Monday, August 6, 2012

No more advocates for the devil redux...

My country's culture is sick: it is wounded, sometimes toxic and often infected with fear.  Our preferred solution to almost any problem is violence whether that involves the "war on poverty or drugs" or our "fight" against cancer.  Mostly what we Americans know how to do is overpower and destroy those things, people, places, events and realities that cause us pain or get in our way.  It was easy to pretend this wasn't so when the destruction took place on the margin of society - or the so-called frontier - but now it is mainstream and we're killing ourselves. 

There is another part of my country's culture, too - it is all about equality and finding common ground - but it has mostly been banished to shadows. It is feared and not trusted. So two thoughts haunt me tonight:

+ First, it will get worse before it gets better. That is why I am more certain than ever before that nourishing a small, tender, quiet and creative counter-cultural alternative in our faith community is part of the antidote to my culture's violence and fear.  For me, doing church is pre-figurative - it tries to live into a new reality while being fully present to this moment in history - for as the Taize brothers used to say:  It is a little bit of Christ's festival of grace amidst the suffering. And while what we do is always imperfect and broken, committing ourselves to the values and sustained practice of gathering beyond our isolation, reflecting on God's presence in our real lives, sharing acts of compassion and working for justice in peace is one way to bring healing and hope in these dark times.  It always has been.

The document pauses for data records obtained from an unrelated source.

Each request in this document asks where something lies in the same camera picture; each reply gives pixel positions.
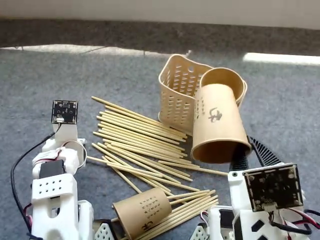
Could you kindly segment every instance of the bamboo skewer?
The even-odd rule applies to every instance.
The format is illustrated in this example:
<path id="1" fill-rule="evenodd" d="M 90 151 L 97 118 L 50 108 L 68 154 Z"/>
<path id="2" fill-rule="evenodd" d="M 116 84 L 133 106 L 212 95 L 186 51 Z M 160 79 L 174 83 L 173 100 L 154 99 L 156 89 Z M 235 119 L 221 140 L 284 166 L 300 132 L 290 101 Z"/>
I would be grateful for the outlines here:
<path id="1" fill-rule="evenodd" d="M 138 237 L 138 239 L 151 239 L 147 238 L 147 236 L 149 237 L 150 235 L 152 236 L 155 233 L 160 232 L 163 229 L 166 229 L 166 226 L 172 225 L 175 220 L 179 219 L 179 218 L 184 218 L 187 217 L 187 214 L 190 212 L 194 212 L 195 210 L 198 210 L 200 208 L 203 208 L 204 206 L 207 206 L 208 203 L 212 203 L 213 201 L 215 201 L 217 198 L 217 196 L 214 197 L 206 197 L 203 198 L 197 203 L 191 204 L 188 207 L 185 207 L 183 209 L 181 209 L 180 211 L 177 211 L 175 213 L 171 213 L 169 216 L 167 216 L 166 218 L 164 218 L 157 226 L 151 228 L 149 231 L 145 232 L 144 234 L 142 234 L 141 236 Z"/>
<path id="2" fill-rule="evenodd" d="M 180 158 L 181 156 L 169 156 L 165 153 L 154 152 L 151 149 L 144 149 L 133 145 L 128 145 L 125 143 L 117 142 L 117 141 L 106 141 L 107 143 L 117 146 L 118 148 L 126 149 L 132 152 L 148 155 L 151 157 L 158 157 L 159 159 L 167 159 L 167 161 L 178 162 L 181 164 L 191 164 L 191 161 Z"/>
<path id="3" fill-rule="evenodd" d="M 107 128 L 108 127 L 108 129 L 112 129 L 113 131 L 129 135 L 129 136 L 134 137 L 134 138 L 139 139 L 139 140 L 142 139 L 142 140 L 146 140 L 146 141 L 157 142 L 157 143 L 159 143 L 161 145 L 169 146 L 169 147 L 174 148 L 174 149 L 178 149 L 178 150 L 181 150 L 181 151 L 185 150 L 184 148 L 179 147 L 177 145 L 174 145 L 172 143 L 169 143 L 169 142 L 166 142 L 166 141 L 162 141 L 160 139 L 157 139 L 157 138 L 154 138 L 154 137 L 151 137 L 151 136 L 143 135 L 141 133 L 138 133 L 138 132 L 126 129 L 126 128 L 122 128 L 120 126 L 117 126 L 117 125 L 114 125 L 114 124 L 110 124 L 110 123 L 107 123 L 107 122 L 104 122 L 104 121 L 101 121 L 100 123 L 98 123 L 98 127 L 100 127 L 100 128 Z"/>
<path id="4" fill-rule="evenodd" d="M 138 128 L 138 129 L 147 131 L 149 133 L 158 134 L 158 135 L 161 135 L 161 136 L 164 136 L 164 137 L 168 137 L 168 138 L 171 138 L 171 139 L 175 139 L 175 140 L 178 140 L 178 141 L 181 141 L 181 142 L 185 142 L 186 141 L 186 140 L 183 139 L 183 136 L 181 136 L 181 135 L 178 135 L 178 134 L 173 133 L 171 131 L 164 130 L 163 128 L 157 128 L 155 126 L 151 126 L 150 127 L 145 122 L 142 122 L 142 123 L 141 122 L 136 122 L 136 121 L 133 121 L 131 119 L 123 118 L 122 116 L 114 115 L 115 112 L 111 112 L 111 111 L 103 112 L 103 111 L 101 111 L 101 112 L 99 112 L 99 114 L 103 118 L 111 118 L 111 119 L 115 119 L 115 120 L 120 121 L 120 122 L 125 122 L 128 125 L 130 125 L 131 127 Z"/>
<path id="5" fill-rule="evenodd" d="M 160 128 L 166 129 L 166 130 L 179 132 L 178 130 L 170 128 L 170 127 L 164 125 L 163 123 L 161 123 L 159 121 L 156 121 L 156 120 L 154 120 L 152 118 L 149 118 L 147 116 L 143 116 L 143 115 L 141 115 L 139 113 L 136 113 L 134 111 L 128 110 L 128 109 L 126 109 L 124 107 L 118 106 L 118 105 L 113 104 L 111 102 L 105 101 L 105 100 L 103 100 L 101 98 L 98 98 L 98 97 L 95 97 L 95 96 L 92 96 L 91 98 L 96 100 L 97 102 L 105 104 L 105 108 L 106 109 L 112 110 L 112 111 L 120 113 L 122 115 L 129 116 L 129 117 L 131 117 L 133 119 L 137 119 L 137 120 L 140 120 L 140 121 L 145 122 L 145 123 L 150 123 L 152 125 L 158 126 Z"/>
<path id="6" fill-rule="evenodd" d="M 106 149 L 106 150 L 108 149 L 108 147 L 106 147 L 105 145 L 101 144 L 100 142 L 98 142 L 98 146 L 100 146 L 101 148 L 104 148 L 104 149 Z M 114 156 L 113 154 L 111 154 L 111 153 L 108 152 L 108 151 L 106 151 L 106 155 L 109 156 L 110 158 L 113 158 L 114 160 L 116 160 L 116 161 L 118 161 L 118 162 L 121 162 L 123 165 L 126 165 L 126 166 L 128 166 L 128 167 L 132 167 L 131 165 L 127 164 L 125 161 L 120 160 L 118 157 Z M 145 164 L 143 164 L 143 163 L 141 163 L 141 162 L 139 162 L 139 161 L 136 161 L 136 160 L 134 160 L 134 159 L 129 159 L 129 161 L 130 161 L 130 160 L 132 160 L 131 162 L 133 162 L 134 164 L 137 164 L 137 165 L 139 165 L 140 167 L 143 167 L 143 168 L 149 170 L 150 172 L 159 174 L 160 176 L 162 176 L 162 178 L 163 178 L 163 177 L 167 177 L 167 178 L 170 178 L 170 181 L 171 181 L 171 179 L 173 179 L 173 180 L 174 180 L 173 182 L 177 182 L 178 184 L 181 183 L 181 182 L 175 180 L 174 178 L 169 177 L 169 176 L 166 176 L 166 175 L 163 174 L 162 172 L 160 172 L 160 171 L 158 171 L 158 170 L 155 170 L 155 169 L 153 169 L 152 167 L 149 167 L 149 166 L 147 166 L 147 165 L 145 165 Z"/>
<path id="7" fill-rule="evenodd" d="M 118 131 L 118 132 L 114 131 L 114 129 L 111 129 L 108 126 L 104 126 L 102 129 L 99 129 L 98 132 L 101 133 L 101 134 L 110 135 L 110 136 L 113 136 L 113 137 L 116 137 L 116 138 L 120 138 L 120 139 L 123 139 L 123 140 L 131 141 L 131 142 L 135 141 L 135 142 L 140 143 L 140 144 L 149 145 L 149 146 L 153 146 L 153 147 L 156 147 L 156 148 L 159 148 L 159 149 L 163 149 L 163 150 L 166 150 L 166 151 L 174 152 L 174 153 L 177 153 L 177 154 L 182 155 L 184 157 L 188 156 L 187 154 L 181 152 L 181 150 L 179 150 L 177 148 L 170 147 L 170 146 L 167 146 L 167 145 L 162 145 L 160 143 L 156 143 L 156 142 L 153 142 L 151 140 L 148 141 L 148 140 L 144 140 L 144 139 L 138 139 L 138 138 L 130 136 L 128 134 L 121 133 L 120 131 Z"/>
<path id="8" fill-rule="evenodd" d="M 185 202 L 185 201 L 189 201 L 191 199 L 196 199 L 196 198 L 207 196 L 207 195 L 208 195 L 208 193 L 205 192 L 205 193 L 201 193 L 201 194 L 198 194 L 198 195 L 187 196 L 185 198 L 181 198 L 181 199 L 178 199 L 178 200 L 175 200 L 175 201 L 171 201 L 170 204 L 171 205 L 175 205 L 175 204 L 179 204 L 179 203 L 182 203 L 182 202 Z"/>
<path id="9" fill-rule="evenodd" d="M 107 153 L 107 151 L 105 149 L 103 149 L 102 147 L 98 146 L 95 143 L 92 143 L 92 146 L 94 146 L 96 149 L 100 150 L 104 154 Z M 119 164 L 114 164 L 114 163 L 110 163 L 110 162 L 105 162 L 104 160 L 99 160 L 99 162 L 105 163 L 109 167 L 114 167 L 114 168 L 117 168 L 119 170 L 123 170 L 123 171 L 129 172 L 129 173 L 137 174 L 137 175 L 140 175 L 140 176 L 143 176 L 143 177 L 147 177 L 148 179 L 157 180 L 158 182 L 163 182 L 163 183 L 166 183 L 166 184 L 169 184 L 169 185 L 173 185 L 175 187 L 179 187 L 179 188 L 182 188 L 182 189 L 187 189 L 187 190 L 195 191 L 195 192 L 200 191 L 199 189 L 194 188 L 194 187 L 186 186 L 186 185 L 179 184 L 179 183 L 176 183 L 176 182 L 173 182 L 173 181 L 169 181 L 169 180 L 166 180 L 166 179 L 162 179 L 160 177 L 156 177 L 156 176 L 153 176 L 153 175 L 150 175 L 150 174 L 145 174 L 145 173 L 142 173 L 142 172 L 139 172 L 139 171 L 135 171 L 137 168 L 132 169 L 132 168 L 130 168 L 128 166 L 120 165 L 120 163 Z"/>
<path id="10" fill-rule="evenodd" d="M 122 149 L 122 148 L 119 148 L 119 147 L 115 147 L 115 146 L 110 146 L 110 147 L 111 147 L 112 149 L 114 149 L 115 151 L 124 153 L 124 154 L 128 155 L 129 157 L 134 158 L 134 159 L 136 159 L 136 160 L 138 160 L 138 161 L 144 160 L 144 161 L 146 161 L 146 162 L 148 162 L 148 163 L 157 165 L 157 166 L 162 167 L 162 168 L 164 168 L 164 169 L 170 170 L 170 171 L 172 171 L 172 172 L 174 172 L 174 173 L 178 173 L 178 174 L 180 174 L 180 175 L 183 175 L 183 176 L 186 176 L 186 177 L 190 177 L 190 174 L 188 174 L 188 173 L 185 173 L 185 172 L 183 172 L 183 171 L 177 170 L 177 169 L 175 169 L 175 168 L 173 168 L 173 167 L 170 167 L 170 166 L 167 166 L 167 165 L 163 165 L 162 163 L 159 163 L 159 162 L 157 162 L 157 161 L 150 160 L 149 158 L 146 158 L 146 157 L 144 157 L 144 156 L 140 156 L 140 155 L 138 155 L 138 154 L 136 154 L 136 153 L 134 153 L 134 152 L 130 152 L 130 151 L 128 151 L 128 150 L 125 150 L 125 149 Z"/>
<path id="11" fill-rule="evenodd" d="M 143 115 L 141 115 L 141 114 L 139 114 L 139 113 L 136 113 L 136 112 L 134 112 L 134 111 L 131 111 L 131 110 L 129 110 L 129 109 L 126 109 L 126 108 L 124 108 L 124 107 L 122 107 L 122 106 L 118 106 L 118 105 L 116 105 L 116 104 L 114 104 L 114 103 L 111 103 L 111 102 L 109 102 L 109 101 L 103 100 L 103 99 L 98 98 L 98 97 L 96 97 L 96 96 L 91 96 L 91 98 L 92 98 L 93 100 L 96 100 L 97 102 L 100 102 L 100 103 L 102 103 L 102 104 L 105 104 L 106 107 L 111 106 L 111 107 L 114 108 L 114 109 L 121 110 L 121 111 L 123 111 L 123 112 L 125 112 L 125 113 L 131 114 L 131 115 L 133 115 L 133 116 L 137 116 L 137 117 L 139 117 L 139 118 L 141 118 L 141 119 L 149 120 L 149 121 L 151 121 L 151 122 L 156 122 L 156 123 L 159 123 L 159 124 L 160 124 L 160 122 L 157 122 L 157 121 L 155 121 L 155 120 L 153 120 L 153 119 L 151 119 L 151 118 L 149 118 L 149 117 L 143 116 Z"/>
<path id="12" fill-rule="evenodd" d="M 88 159 L 91 160 L 100 160 L 99 158 L 96 157 L 92 157 L 92 156 L 87 156 Z M 141 194 L 142 191 L 136 186 L 134 185 L 134 183 L 132 181 L 130 181 L 122 172 L 120 172 L 118 169 L 113 168 L 113 170 L 127 183 L 129 184 L 138 194 Z"/>
<path id="13" fill-rule="evenodd" d="M 206 203 L 205 205 L 199 206 L 197 208 L 193 208 L 191 209 L 189 212 L 187 212 L 184 216 L 181 216 L 179 218 L 173 219 L 170 223 L 168 223 L 167 225 L 163 226 L 162 228 L 159 228 L 157 231 L 152 231 L 154 228 L 152 228 L 151 230 L 149 230 L 145 235 L 145 237 L 142 238 L 138 238 L 139 240 L 149 240 L 152 239 L 170 229 L 173 229 L 174 227 L 196 217 L 197 215 L 199 215 L 202 211 L 207 210 L 209 207 L 214 206 L 219 204 L 218 200 L 213 200 L 210 201 L 208 203 Z"/>
<path id="14" fill-rule="evenodd" d="M 110 152 L 112 152 L 112 153 L 114 153 L 114 154 L 117 154 L 117 155 L 119 155 L 120 157 L 122 157 L 122 158 L 124 158 L 124 159 L 127 159 L 128 161 L 130 161 L 130 162 L 132 162 L 132 163 L 134 163 L 134 164 L 136 164 L 136 165 L 139 165 L 139 166 L 141 166 L 141 167 L 143 167 L 143 168 L 145 168 L 145 169 L 148 169 L 149 171 L 152 171 L 152 172 L 154 172 L 154 173 L 160 173 L 158 170 L 155 170 L 155 169 L 153 169 L 153 168 L 145 165 L 144 163 L 142 163 L 142 162 L 140 162 L 140 161 L 137 161 L 137 160 L 135 160 L 135 159 L 133 159 L 133 158 L 131 158 L 131 157 L 129 157 L 129 156 L 123 155 L 122 153 L 119 153 L 119 152 L 117 152 L 117 151 L 112 150 L 112 148 L 110 148 L 110 147 L 111 147 L 110 145 L 107 145 L 106 147 L 107 147 L 107 149 L 108 149 Z M 166 179 L 168 179 L 168 180 L 170 180 L 170 181 L 172 181 L 172 182 L 176 182 L 177 184 L 181 184 L 180 181 L 174 179 L 173 177 L 170 177 L 170 176 L 165 175 L 165 174 L 163 174 L 163 173 L 162 173 L 162 175 L 163 175 L 164 178 L 166 178 Z"/>
<path id="15" fill-rule="evenodd" d="M 144 130 L 141 130 L 141 129 L 137 129 L 135 127 L 132 127 L 132 126 L 129 126 L 127 124 L 123 124 L 121 122 L 117 122 L 117 121 L 114 121 L 112 119 L 109 119 L 109 118 L 105 118 L 105 117 L 101 117 L 101 116 L 96 116 L 97 119 L 99 119 L 100 121 L 104 122 L 104 123 L 110 123 L 110 124 L 114 124 L 114 125 L 117 125 L 117 126 L 120 126 L 122 128 L 125 128 L 125 129 L 129 129 L 129 130 L 132 130 L 132 131 L 136 131 L 138 133 L 141 133 L 141 134 L 144 134 L 144 135 L 147 135 L 149 137 L 153 137 L 153 138 L 156 138 L 156 139 L 160 139 L 162 141 L 165 141 L 165 142 L 168 142 L 168 143 L 172 143 L 172 144 L 179 144 L 178 141 L 174 141 L 174 140 L 171 140 L 167 137 L 163 137 L 163 136 L 159 136 L 157 134 L 154 134 L 154 133 L 151 133 L 151 132 L 148 132 L 148 131 L 144 131 Z"/>
<path id="16" fill-rule="evenodd" d="M 181 179 L 184 179 L 184 180 L 187 180 L 187 181 L 190 181 L 192 182 L 193 180 L 187 176 L 190 176 L 189 174 L 186 174 L 184 172 L 177 172 L 174 168 L 171 168 L 171 167 L 168 167 L 166 168 L 166 165 L 162 165 L 161 163 L 158 163 L 156 161 L 152 161 L 148 158 L 145 158 L 143 156 L 139 156 L 135 153 L 132 153 L 132 152 L 129 152 L 127 150 L 124 150 L 124 149 L 121 149 L 121 148 L 118 148 L 118 147 L 115 147 L 115 146 L 111 146 L 111 145 L 108 145 L 107 148 L 112 151 L 113 153 L 116 153 L 118 154 L 119 156 L 125 158 L 125 156 L 128 156 L 132 159 L 135 159 L 137 160 L 138 162 L 142 162 L 144 164 L 147 164 L 149 166 L 152 166 L 154 168 L 157 168 L 163 172 L 166 172 L 168 174 L 171 174 L 173 176 L 176 176 L 178 178 L 181 178 Z"/>
<path id="17" fill-rule="evenodd" d="M 153 176 L 151 174 L 143 173 L 141 171 L 138 171 L 137 170 L 138 168 L 132 169 L 131 167 L 127 167 L 127 166 L 120 165 L 120 164 L 114 164 L 114 163 L 110 163 L 110 162 L 104 162 L 104 163 L 106 163 L 109 167 L 113 167 L 113 168 L 116 168 L 116 169 L 119 169 L 119 170 L 123 170 L 123 171 L 129 172 L 129 173 L 138 174 L 138 175 L 141 175 L 141 176 L 146 177 L 148 179 L 157 180 L 158 182 L 163 182 L 163 183 L 166 183 L 166 184 L 170 184 L 170 185 L 173 185 L 175 187 L 179 187 L 179 188 L 182 188 L 182 189 L 187 189 L 187 190 L 195 191 L 195 192 L 200 191 L 199 189 L 191 187 L 191 186 L 186 186 L 186 185 L 183 185 L 183 184 L 180 184 L 180 183 L 176 183 L 174 181 L 169 181 L 169 180 L 157 177 L 157 176 Z"/>
<path id="18" fill-rule="evenodd" d="M 120 138 L 117 138 L 117 137 L 113 137 L 113 136 L 108 136 L 108 135 L 105 135 L 103 137 L 104 137 L 103 141 L 105 143 L 109 143 L 110 144 L 111 141 L 116 141 L 116 142 L 119 142 L 121 144 L 126 144 L 126 145 L 133 146 L 133 147 L 136 147 L 136 148 L 145 149 L 147 151 L 152 151 L 152 152 L 157 153 L 157 154 L 162 154 L 163 153 L 163 155 L 168 156 L 170 158 L 177 158 L 177 159 L 183 158 L 183 156 L 178 154 L 178 153 L 174 153 L 174 152 L 166 151 L 166 150 L 163 150 L 163 149 L 159 149 L 159 148 L 156 148 L 156 147 L 152 147 L 150 145 L 135 143 L 133 141 L 127 141 L 127 140 L 123 140 L 123 139 L 120 139 Z"/>
<path id="19" fill-rule="evenodd" d="M 124 166 L 128 166 L 128 167 L 132 167 L 130 166 L 129 164 L 127 164 L 125 161 L 121 160 L 120 158 L 116 157 L 116 156 L 113 156 L 112 154 L 110 155 L 109 157 L 109 160 L 113 163 L 119 163 L 119 164 L 122 164 Z M 152 180 L 152 179 L 147 179 L 145 177 L 142 177 L 138 174 L 134 174 L 131 172 L 131 174 L 133 174 L 135 177 L 137 177 L 138 179 L 144 181 L 145 183 L 151 185 L 152 187 L 154 188 L 157 188 L 157 187 L 160 187 L 162 188 L 162 190 L 169 196 L 173 195 L 171 194 L 171 190 L 167 187 L 165 187 L 164 185 L 160 184 L 159 182 L 155 181 L 155 180 Z"/>
<path id="20" fill-rule="evenodd" d="M 136 130 L 145 131 L 146 133 L 156 134 L 157 136 L 162 136 L 162 137 L 165 137 L 165 138 L 174 139 L 174 140 L 177 140 L 177 141 L 180 141 L 180 142 L 185 142 L 186 141 L 185 139 L 183 139 L 180 136 L 173 135 L 173 134 L 168 133 L 166 131 L 149 129 L 149 128 L 146 128 L 145 126 L 140 126 L 135 122 L 131 122 L 129 120 L 120 118 L 118 116 L 113 116 L 113 115 L 107 114 L 107 115 L 102 115 L 101 117 L 104 118 L 104 119 L 112 120 L 112 121 L 120 123 L 120 124 L 125 124 L 127 126 L 132 127 L 132 128 L 135 128 Z"/>
<path id="21" fill-rule="evenodd" d="M 158 162 L 161 164 L 164 164 L 164 165 L 175 166 L 175 167 L 184 168 L 184 169 L 191 169 L 191 170 L 205 172 L 205 173 L 209 173 L 209 174 L 228 176 L 228 173 L 223 172 L 223 171 L 211 170 L 211 169 L 206 169 L 206 168 L 201 168 L 201 167 L 194 167 L 194 166 L 189 166 L 189 165 L 184 165 L 184 164 L 177 164 L 177 163 L 168 162 L 168 161 L 158 161 Z"/>
<path id="22" fill-rule="evenodd" d="M 113 141 L 111 143 L 111 145 L 115 146 L 115 147 L 118 147 L 120 149 L 129 150 L 129 151 L 132 151 L 132 152 L 135 152 L 135 153 L 147 155 L 147 156 L 154 157 L 154 158 L 157 158 L 157 159 L 166 160 L 166 161 L 170 161 L 170 162 L 177 163 L 177 164 L 183 164 L 183 165 L 189 165 L 189 166 L 192 166 L 192 167 L 197 167 L 196 165 L 193 165 L 191 163 L 191 161 L 188 161 L 188 160 L 185 160 L 185 159 L 172 158 L 172 157 L 169 157 L 169 156 L 166 156 L 166 155 L 163 155 L 163 154 L 159 154 L 159 153 L 156 154 L 156 153 L 153 153 L 150 150 L 145 150 L 145 149 L 141 149 L 141 148 L 138 148 L 138 147 L 129 146 L 127 144 L 123 144 L 123 143 L 119 143 L 119 142 Z"/>
<path id="23" fill-rule="evenodd" d="M 211 198 L 211 197 L 208 194 L 208 196 L 202 196 L 202 197 L 196 198 L 194 200 L 188 201 L 186 204 L 181 205 L 181 206 L 173 209 L 169 216 L 170 217 L 175 216 L 176 214 L 179 213 L 179 211 L 182 211 L 183 209 L 191 208 L 192 206 L 195 206 L 195 205 L 199 205 L 201 201 L 205 201 L 209 198 Z M 165 217 L 162 221 L 164 222 L 165 220 L 167 220 L 169 218 L 169 216 Z"/>
<path id="24" fill-rule="evenodd" d="M 124 165 L 121 165 L 121 164 L 113 163 L 111 161 L 107 161 L 105 163 L 109 167 L 116 168 L 116 169 L 123 170 L 123 171 L 130 172 L 130 173 L 134 173 L 134 174 L 138 174 L 138 175 L 142 175 L 142 176 L 150 178 L 150 179 L 152 177 L 162 178 L 162 176 L 163 176 L 162 174 L 154 173 L 152 171 L 145 171 L 145 170 L 142 170 L 142 169 L 139 169 L 139 168 L 135 168 L 135 167 L 128 167 L 128 166 L 124 166 Z"/>
<path id="25" fill-rule="evenodd" d="M 112 223 L 118 222 L 118 221 L 119 221 L 119 218 L 118 218 L 118 217 L 115 217 L 115 218 L 112 218 L 112 219 L 111 219 L 111 222 L 112 222 Z"/>
<path id="26" fill-rule="evenodd" d="M 140 121 L 140 120 L 137 120 L 135 118 L 132 118 L 132 117 L 128 117 L 128 116 L 125 116 L 123 114 L 119 114 L 117 112 L 114 112 L 114 111 L 108 111 L 108 110 L 105 110 L 104 112 L 101 111 L 99 112 L 101 115 L 113 115 L 113 116 L 117 116 L 119 118 L 122 118 L 122 119 L 126 119 L 126 120 L 129 120 L 131 122 L 135 122 L 137 124 L 140 124 L 141 126 L 144 126 L 144 127 L 148 127 L 148 128 L 152 128 L 152 129 L 156 129 L 156 130 L 161 130 L 161 131 L 166 131 L 168 133 L 171 133 L 171 134 L 174 134 L 174 135 L 177 135 L 179 137 L 182 137 L 182 138 L 187 138 L 187 135 L 181 131 L 178 131 L 178 130 L 175 130 L 173 128 L 162 128 L 160 126 L 157 126 L 157 125 L 153 125 L 153 124 L 150 124 L 148 122 L 144 122 L 144 121 Z"/>
<path id="27" fill-rule="evenodd" d="M 171 192 L 171 190 L 169 188 L 167 188 L 165 185 L 161 184 L 160 182 L 157 182 L 154 179 L 149 179 L 150 182 L 154 183 L 155 185 L 157 185 L 159 188 L 161 188 L 162 190 L 166 190 L 167 192 Z"/>
<path id="28" fill-rule="evenodd" d="M 188 192 L 188 193 L 168 196 L 167 198 L 168 199 L 182 199 L 182 198 L 185 198 L 185 197 L 190 197 L 190 196 L 195 196 L 195 195 L 199 195 L 199 194 L 209 193 L 209 191 L 210 190 L 194 191 L 194 192 Z"/>

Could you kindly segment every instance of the plastic basket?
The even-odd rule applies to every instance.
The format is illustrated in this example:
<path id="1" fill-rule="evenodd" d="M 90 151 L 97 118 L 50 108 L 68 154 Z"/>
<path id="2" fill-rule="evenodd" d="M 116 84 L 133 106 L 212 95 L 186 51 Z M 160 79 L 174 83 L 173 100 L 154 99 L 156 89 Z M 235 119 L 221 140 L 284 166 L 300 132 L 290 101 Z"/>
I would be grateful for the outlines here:
<path id="1" fill-rule="evenodd" d="M 194 95 L 202 75 L 211 66 L 174 54 L 159 75 L 161 110 L 158 119 L 165 125 L 192 136 Z"/>

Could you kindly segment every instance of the utensil holder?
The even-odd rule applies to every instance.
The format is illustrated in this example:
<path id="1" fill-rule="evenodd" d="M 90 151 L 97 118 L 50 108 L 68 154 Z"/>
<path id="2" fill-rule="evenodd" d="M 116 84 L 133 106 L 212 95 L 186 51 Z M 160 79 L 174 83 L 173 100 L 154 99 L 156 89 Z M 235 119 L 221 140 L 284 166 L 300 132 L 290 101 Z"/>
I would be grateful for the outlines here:
<path id="1" fill-rule="evenodd" d="M 161 110 L 158 120 L 163 124 L 192 136 L 195 93 L 200 79 L 211 66 L 174 54 L 159 75 Z"/>

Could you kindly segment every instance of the tipped-over paper cup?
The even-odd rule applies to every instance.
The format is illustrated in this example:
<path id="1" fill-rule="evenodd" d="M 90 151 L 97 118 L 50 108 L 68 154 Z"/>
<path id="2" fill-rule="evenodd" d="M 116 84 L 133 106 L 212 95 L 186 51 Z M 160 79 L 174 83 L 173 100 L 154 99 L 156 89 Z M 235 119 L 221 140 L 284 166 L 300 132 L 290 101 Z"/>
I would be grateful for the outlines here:
<path id="1" fill-rule="evenodd" d="M 205 85 L 195 94 L 191 155 L 205 163 L 229 163 L 235 151 L 249 154 L 248 142 L 233 90 Z"/>
<path id="2" fill-rule="evenodd" d="M 235 71 L 217 67 L 207 71 L 200 80 L 200 88 L 210 84 L 223 84 L 229 86 L 234 94 L 237 105 L 240 105 L 247 91 L 247 84 Z"/>
<path id="3" fill-rule="evenodd" d="M 160 187 L 116 202 L 113 206 L 130 240 L 136 239 L 172 211 L 168 198 Z"/>

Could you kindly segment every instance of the floor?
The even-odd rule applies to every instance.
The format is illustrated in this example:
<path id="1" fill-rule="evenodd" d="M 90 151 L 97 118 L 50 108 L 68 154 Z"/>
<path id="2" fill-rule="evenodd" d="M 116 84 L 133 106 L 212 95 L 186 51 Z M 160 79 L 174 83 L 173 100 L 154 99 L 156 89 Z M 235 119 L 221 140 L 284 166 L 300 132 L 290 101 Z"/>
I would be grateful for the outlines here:
<path id="1" fill-rule="evenodd" d="M 247 133 L 285 163 L 297 163 L 306 208 L 320 210 L 320 31 L 229 25 L 63 21 L 0 21 L 0 224 L 1 239 L 27 239 L 12 198 L 10 169 L 27 149 L 52 131 L 52 100 L 79 100 L 78 133 L 99 139 L 91 96 L 150 118 L 159 111 L 157 77 L 171 54 L 237 71 L 248 83 L 240 113 Z M 23 205 L 30 202 L 32 158 L 16 170 Z M 101 154 L 88 146 L 88 154 Z M 258 161 L 250 156 L 250 166 Z M 228 170 L 228 165 L 205 165 Z M 192 172 L 192 186 L 216 189 L 229 205 L 226 178 Z M 88 163 L 75 175 L 79 199 L 93 204 L 95 218 L 114 218 L 112 203 L 135 194 L 111 169 Z M 149 189 L 136 179 L 143 190 Z M 200 218 L 157 239 L 189 239 Z M 312 240 L 320 238 L 314 231 Z"/>

Sometimes people ask me, "Why are you so committed to your musical events?" Or why do you care so much about bringing people together for potluck feasts?  Why do you saturate the Sanctuary with art?  Or invite people to make music and sing together whenever we gather?  Because we need to feel the change within us - we need to BE the change we are hoping for - and it starts within not beyond.  Art, music, prayer, silence, beauty, feasting and community are all embodied encountered with grace.  And so... things like Thanksgiving Eve or Fat Tuesday - or Sunday morning - or midweek Eucharist are all ways of meeting hope and revival at our most basic level.

+ Second, our people are weeping for a radical encounter with the gratuitous grace of beauty.  Popular culture is filled with zombies and vampires - the half-dead aching for life. M. Craig Barnes puts it like this:  "The primary symptom of a soul that has become sick is that it becomes blind to the poetry of life. This is not only because it can no longer see the beauty of the small miracles that fill a day, or that it has become so crazed with strategies that it can no longer enjoy the mystery of life's unfolding drama, but also because the soul has settled into its disappointments, which has left it angry."

And there is so much anger all around us - for a variety of good reasons - and a lot of bad ones, too.  Wade M. Page, the Wisconsin shooter, was livid - and afraid of people he did not understand or trust.  And like most Americans, he didn't have much experience in building bridges or going deeper in trust.  Who knows the effects of his PTSD, too? So he fed his anger with neo-Nazi hate songs and then acted with an automatic handgun to obliterate people he considered to be a problem."The problem with anger," Barnes continues, "is that it makes us lose interest in the blessings of life... We obsess over it and become intoxicated with the hurt we feel until it makes us sick."
That is why I am dedicated to opposing the fear, hatred and anger with beauty.  It is my deepest conviction that only artists can touch what hurts in a sick soul in ways that might move us from intoxication towards sobriety.  Not rhetoric.  Not agitation.  Not even organizing. For unless the soul knows it is loved - opened to the light of grace - we always remain addicted to our wounds. 

The mission of people of faith is to help us all "define life by something other than disappointment, anger and victimization."  This begins with beauty. This includes healing our civic culture. This means living into alternatives that are more creative than the destruction and more satisfying than the violence.

And little by little - from the Occupy prophets and ordinary citizens who can no longer tolerate the "Wal-Martization" of our towns to those whose hearts and families have been broken by the killing and fear - something is being awakened in the American soul.  It isn't ripe yet and will take a long, long time time to bear fruit, but if not now... when?